> [Action item] Under this line are the records; repeat exactly the lines starting at the one containing "Draw the outline of every instance of the white" and ending at the one containing "segment: white panel", omitting pictures.

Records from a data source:

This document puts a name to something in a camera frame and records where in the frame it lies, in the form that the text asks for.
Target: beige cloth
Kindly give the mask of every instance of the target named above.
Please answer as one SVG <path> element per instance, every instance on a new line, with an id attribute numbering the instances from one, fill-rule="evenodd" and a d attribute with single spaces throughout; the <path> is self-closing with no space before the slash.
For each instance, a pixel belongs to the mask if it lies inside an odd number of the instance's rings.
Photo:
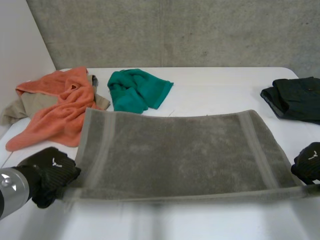
<path id="1" fill-rule="evenodd" d="M 92 84 L 92 75 L 88 75 L 88 81 Z M 97 87 L 93 87 L 94 92 L 97 92 Z M 96 105 L 102 110 L 106 110 L 110 101 L 104 97 L 94 94 Z M 14 124 L 23 118 L 32 118 L 36 112 L 41 109 L 51 107 L 56 104 L 58 98 L 43 93 L 23 93 L 19 99 L 13 101 L 7 106 L 0 116 L 0 125 Z"/>

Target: white wall
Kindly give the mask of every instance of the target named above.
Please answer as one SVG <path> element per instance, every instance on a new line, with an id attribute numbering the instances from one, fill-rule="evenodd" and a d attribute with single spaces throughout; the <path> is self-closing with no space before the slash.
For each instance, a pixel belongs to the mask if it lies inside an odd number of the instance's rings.
<path id="1" fill-rule="evenodd" d="M 0 112 L 15 87 L 56 70 L 25 0 L 0 0 Z M 8 126 L 0 126 L 0 138 Z"/>

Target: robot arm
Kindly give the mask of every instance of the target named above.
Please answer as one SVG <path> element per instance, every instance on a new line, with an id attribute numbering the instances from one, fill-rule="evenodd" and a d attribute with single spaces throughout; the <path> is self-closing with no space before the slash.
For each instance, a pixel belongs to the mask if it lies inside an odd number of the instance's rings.
<path id="1" fill-rule="evenodd" d="M 0 169 L 0 220 L 32 198 L 47 208 L 57 193 L 75 180 L 81 170 L 67 154 L 48 147 L 24 159 L 16 167 Z"/>

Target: concrete wall
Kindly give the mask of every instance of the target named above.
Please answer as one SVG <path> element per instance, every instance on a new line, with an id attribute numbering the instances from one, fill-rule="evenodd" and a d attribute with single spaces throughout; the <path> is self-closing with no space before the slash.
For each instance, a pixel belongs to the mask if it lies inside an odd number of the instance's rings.
<path id="1" fill-rule="evenodd" d="M 286 67 L 320 77 L 320 0 L 27 0 L 58 69 Z"/>

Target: orange towel
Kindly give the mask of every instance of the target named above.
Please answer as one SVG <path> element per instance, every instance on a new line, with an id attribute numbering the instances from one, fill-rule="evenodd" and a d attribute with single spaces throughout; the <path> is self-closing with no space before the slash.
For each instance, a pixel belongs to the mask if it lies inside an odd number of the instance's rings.
<path id="1" fill-rule="evenodd" d="M 86 108 L 98 109 L 94 89 L 83 66 L 68 71 L 55 71 L 37 81 L 16 87 L 18 95 L 24 92 L 43 93 L 58 97 L 57 104 L 38 111 L 26 129 L 7 142 L 8 151 L 16 151 L 44 140 L 76 147 L 85 119 Z"/>

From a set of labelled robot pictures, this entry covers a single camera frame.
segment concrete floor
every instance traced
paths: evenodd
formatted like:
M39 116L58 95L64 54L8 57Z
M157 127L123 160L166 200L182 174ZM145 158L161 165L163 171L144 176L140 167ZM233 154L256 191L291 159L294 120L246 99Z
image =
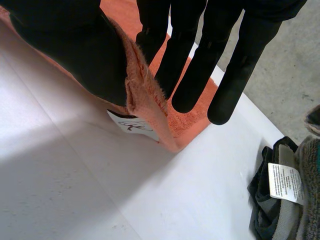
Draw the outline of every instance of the concrete floor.
M309 132L303 116L320 104L320 0L309 0L283 22L266 46L245 94L284 134L301 142ZM218 66L225 71L235 49L243 13L231 32ZM201 38L200 21L196 42Z

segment white surface
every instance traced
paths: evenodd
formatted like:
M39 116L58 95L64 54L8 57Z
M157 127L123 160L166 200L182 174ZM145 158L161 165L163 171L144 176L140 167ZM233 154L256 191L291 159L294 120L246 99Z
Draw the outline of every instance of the white surface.
M0 23L1 240L254 239L247 186L281 137L243 95L227 124L169 153Z

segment orange bath mat
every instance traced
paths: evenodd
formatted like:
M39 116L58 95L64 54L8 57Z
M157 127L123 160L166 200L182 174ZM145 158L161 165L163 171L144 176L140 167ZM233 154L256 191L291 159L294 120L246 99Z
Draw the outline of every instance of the orange bath mat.
M126 108L99 99L106 102L107 108L116 113L130 114L145 120L157 133L161 144L172 152L178 152L210 124L207 110L217 86L212 80L208 81L192 111L185 114L176 112L171 105L171 98L168 101L164 99L158 83L153 78L165 52L169 36L148 69L141 51L131 40L134 40L142 29L136 0L102 0L100 7L109 18L114 20L112 22L124 43L128 60L128 77L125 80ZM8 13L1 7L0 19L14 30ZM64 68L44 54L40 54L76 81ZM190 58L187 60L182 76L189 63Z

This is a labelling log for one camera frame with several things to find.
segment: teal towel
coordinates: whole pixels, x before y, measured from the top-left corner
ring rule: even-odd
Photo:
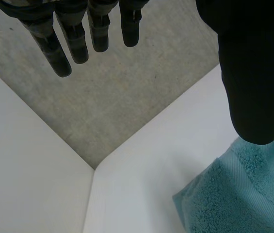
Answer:
[[[173,199],[188,233],[274,233],[274,142],[238,138]]]

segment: towel
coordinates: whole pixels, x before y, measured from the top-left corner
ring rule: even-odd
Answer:
[[[188,233],[274,233],[274,141],[236,139],[173,200]]]

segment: white panel
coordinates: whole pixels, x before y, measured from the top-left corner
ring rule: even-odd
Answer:
[[[182,233],[172,196],[237,138],[217,66],[97,168],[84,233]]]
[[[93,173],[0,80],[0,233],[81,233]]]

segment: gray concrete surface
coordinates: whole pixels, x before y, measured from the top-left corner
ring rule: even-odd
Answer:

> [Answer section]
Draw the outline of every instance of the white surface.
M0 23L1 240L254 239L247 186L281 137L243 95L227 124L169 153Z

segment orange bath mat
every instance traced
paths: evenodd
formatted like:
M39 116L58 95L64 54L8 57Z
M157 127L123 160L166 200L182 174ZM145 158L161 165L163 171L144 176L140 167ZM233 154L256 191L291 159L294 120L246 99Z
Draw the outline of every instance of the orange bath mat.
M126 108L99 99L106 102L107 108L116 113L130 114L145 120L157 133L161 144L172 152L178 152L210 124L207 110L217 86L212 80L208 81L192 111L185 114L176 112L171 105L171 98L168 101L164 99L158 83L153 78L165 52L169 36L148 69L141 51L131 40L134 40L142 29L136 0L102 0L100 7L109 18L114 20L112 22L124 43L128 60L128 77L125 80ZM8 13L1 7L0 19L14 30ZM64 68L44 54L40 54L76 81ZM190 58L187 60L182 76L189 63Z

This is a labelling log for one camera frame with several things to find.
segment: teal towel
coordinates: whole pixels, x before y, measured from the top-left corner
ring rule: even-odd
Photo:
Answer:
[[[173,199],[188,233],[274,233],[274,142],[238,138]]]

segment: towel
coordinates: whole pixels, x before y, measured from the top-left corner
ring rule: even-odd
Answer:
[[[188,233],[274,233],[274,141],[236,139],[173,200]]]

segment: white panel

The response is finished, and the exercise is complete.